Trainer

Trainer

This script provides a framework for training deep learning models, supporting both single and multiple GPU devices and enabling the repetition of training tasks.

Classes and Functions

class HookedStdout

This class is used to redirect the standard output (stdout) and standard error (stderr) to a file.

__init__(self, filename, stdout=None)

Initializes a HookedStdout instance.

  • filename: The name of the file to which the output will be written.
  • stdout: The output stream to be hooked. If not provided, sys.stdout will be used.

write(self, data)

Writes data to both the original output stream and the file.

flush(self)

Flushes both the original output stream and the file.

train_process(data, save_path, device, seed)

A function to train a model in a separate process.

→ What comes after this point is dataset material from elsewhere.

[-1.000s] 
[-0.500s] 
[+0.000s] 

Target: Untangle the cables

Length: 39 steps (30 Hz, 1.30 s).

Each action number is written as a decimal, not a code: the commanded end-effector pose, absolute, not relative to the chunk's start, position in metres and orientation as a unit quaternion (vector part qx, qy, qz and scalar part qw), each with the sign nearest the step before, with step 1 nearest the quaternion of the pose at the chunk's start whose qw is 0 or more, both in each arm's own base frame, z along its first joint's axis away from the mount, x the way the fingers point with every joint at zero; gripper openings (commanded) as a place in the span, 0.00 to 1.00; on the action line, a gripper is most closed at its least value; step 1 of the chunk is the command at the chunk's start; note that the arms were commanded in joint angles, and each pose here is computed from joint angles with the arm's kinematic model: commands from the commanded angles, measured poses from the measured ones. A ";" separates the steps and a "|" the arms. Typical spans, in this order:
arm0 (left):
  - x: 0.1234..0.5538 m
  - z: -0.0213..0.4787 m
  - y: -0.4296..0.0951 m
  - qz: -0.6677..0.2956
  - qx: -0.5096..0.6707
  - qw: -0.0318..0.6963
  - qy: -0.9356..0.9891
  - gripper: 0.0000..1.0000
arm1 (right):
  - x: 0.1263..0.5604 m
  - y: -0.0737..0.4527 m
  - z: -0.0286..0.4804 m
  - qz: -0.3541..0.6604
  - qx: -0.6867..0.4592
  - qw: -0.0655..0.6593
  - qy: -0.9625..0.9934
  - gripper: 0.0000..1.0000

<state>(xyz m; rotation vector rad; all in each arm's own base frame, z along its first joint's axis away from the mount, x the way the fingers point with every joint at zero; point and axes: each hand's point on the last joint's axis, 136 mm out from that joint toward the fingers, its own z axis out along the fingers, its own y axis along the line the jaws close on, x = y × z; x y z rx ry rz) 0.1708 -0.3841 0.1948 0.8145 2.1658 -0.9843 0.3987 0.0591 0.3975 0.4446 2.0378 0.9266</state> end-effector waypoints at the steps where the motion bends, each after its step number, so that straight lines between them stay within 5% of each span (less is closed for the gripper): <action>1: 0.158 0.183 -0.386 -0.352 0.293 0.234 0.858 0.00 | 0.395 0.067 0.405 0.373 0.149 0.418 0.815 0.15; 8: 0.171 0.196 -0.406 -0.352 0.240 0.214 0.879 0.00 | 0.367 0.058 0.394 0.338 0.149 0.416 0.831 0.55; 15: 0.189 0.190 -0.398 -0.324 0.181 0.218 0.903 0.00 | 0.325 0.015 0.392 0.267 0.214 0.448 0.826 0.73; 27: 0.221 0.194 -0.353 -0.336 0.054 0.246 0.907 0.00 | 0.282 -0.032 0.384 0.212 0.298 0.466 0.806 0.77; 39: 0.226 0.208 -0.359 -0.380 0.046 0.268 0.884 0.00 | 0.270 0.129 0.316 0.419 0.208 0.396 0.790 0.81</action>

  • data: Serialized model and training arguments.
  • save_path: Path to save the model and logs.
  • device: The device to use for training (e.g., 'cuda:0').
  • seed: The random seed for reproducibility.

class Trainer

This class is used to manage and execute training tasks.

__init__(self, exp_name, device)

Initializes a Trainer instance.

  • exp_name: The name of the experiment.
  • device: The device(s) to use for training, provided as a comma-separated string (e.g., '0,1') or 'cpu'.

set_repeat(self, repeat)

Sets the number of times each task should be repeated.

  • repeat: The number of repetitions.

add_task(self, get_model, train_args)

Adds a training task to the queue.

  • get_model: A function that returns the model to be trained.
  • train_args: The arguments to be passed to the train method of the model.

setup(self, filename, seed)

Sets up the experiment by creating necessary directories and saving the configuration.

  • filename: The name of the script file.
  • seed: The random seed for reproducibility.

train_all(self)

Trains all tasks in the queue. If multiple devices are available, tasks are trained in parallel.

train_all_parallel(self)

Trains all tasks in the queue in parallel, using multiple devices.

summary(self)

Generates a summary of the experiment.